**REQUIRED ACTION:** Below is a listing; repeat exactly the lines from the one containing "I hope this" to the one containing "where the values are integer pixels.", both included.

**GIVEN RECORDS:**

□ □ □ □ □ □ □

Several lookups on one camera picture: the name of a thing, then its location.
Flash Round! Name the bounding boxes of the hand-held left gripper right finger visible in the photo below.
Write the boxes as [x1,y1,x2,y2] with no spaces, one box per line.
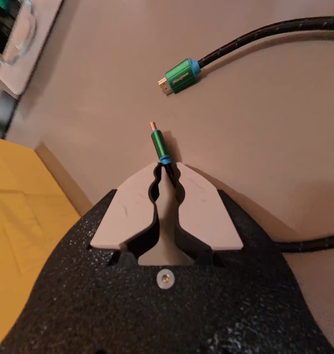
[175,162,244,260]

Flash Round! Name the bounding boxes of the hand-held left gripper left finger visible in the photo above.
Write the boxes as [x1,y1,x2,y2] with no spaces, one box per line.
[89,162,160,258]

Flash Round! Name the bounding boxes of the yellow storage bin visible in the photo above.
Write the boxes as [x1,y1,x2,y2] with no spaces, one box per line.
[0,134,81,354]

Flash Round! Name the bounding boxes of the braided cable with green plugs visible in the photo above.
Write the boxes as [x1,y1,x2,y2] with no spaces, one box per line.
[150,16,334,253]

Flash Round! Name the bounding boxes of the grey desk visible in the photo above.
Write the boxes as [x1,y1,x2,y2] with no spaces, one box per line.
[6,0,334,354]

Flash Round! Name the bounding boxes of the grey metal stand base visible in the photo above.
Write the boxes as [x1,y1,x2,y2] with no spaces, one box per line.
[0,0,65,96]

□ □ □ □ □ □ □

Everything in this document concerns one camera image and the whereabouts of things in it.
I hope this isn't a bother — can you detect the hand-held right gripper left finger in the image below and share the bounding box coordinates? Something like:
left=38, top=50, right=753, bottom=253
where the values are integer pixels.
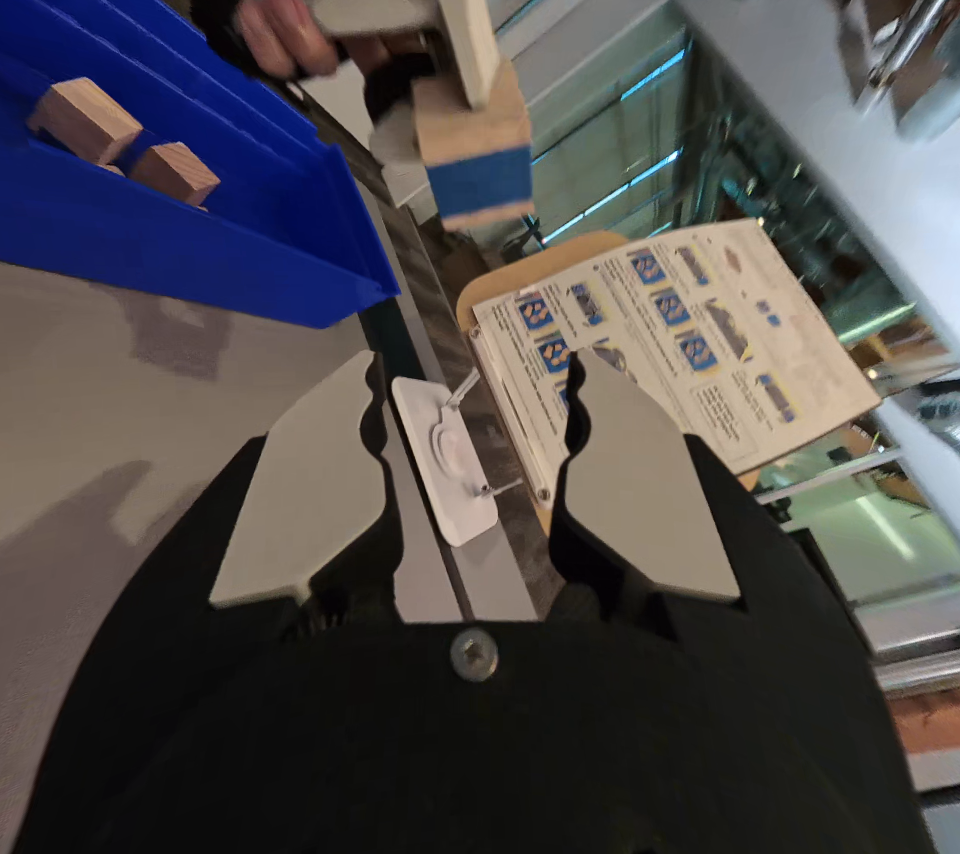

□ □ □ □ □ □ □

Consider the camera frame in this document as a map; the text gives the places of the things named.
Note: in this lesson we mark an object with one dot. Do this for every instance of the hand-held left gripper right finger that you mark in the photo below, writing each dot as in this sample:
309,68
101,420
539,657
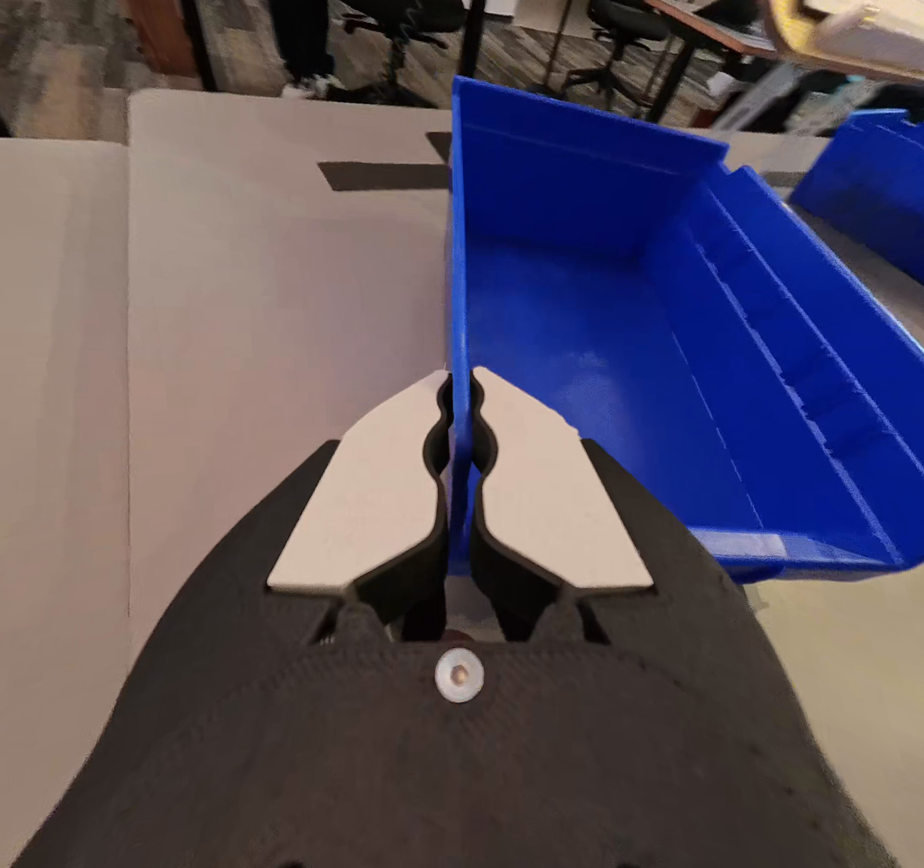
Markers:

□ □ □ □ □ □ □

**SOLVED PROBLEM:**
I hope this isn't a bother — can you detect the hand-held right gripper left finger in the image below and share the bounding box coordinates? Something like:
left=38, top=50, right=753, bottom=253
where the values are integer pixels.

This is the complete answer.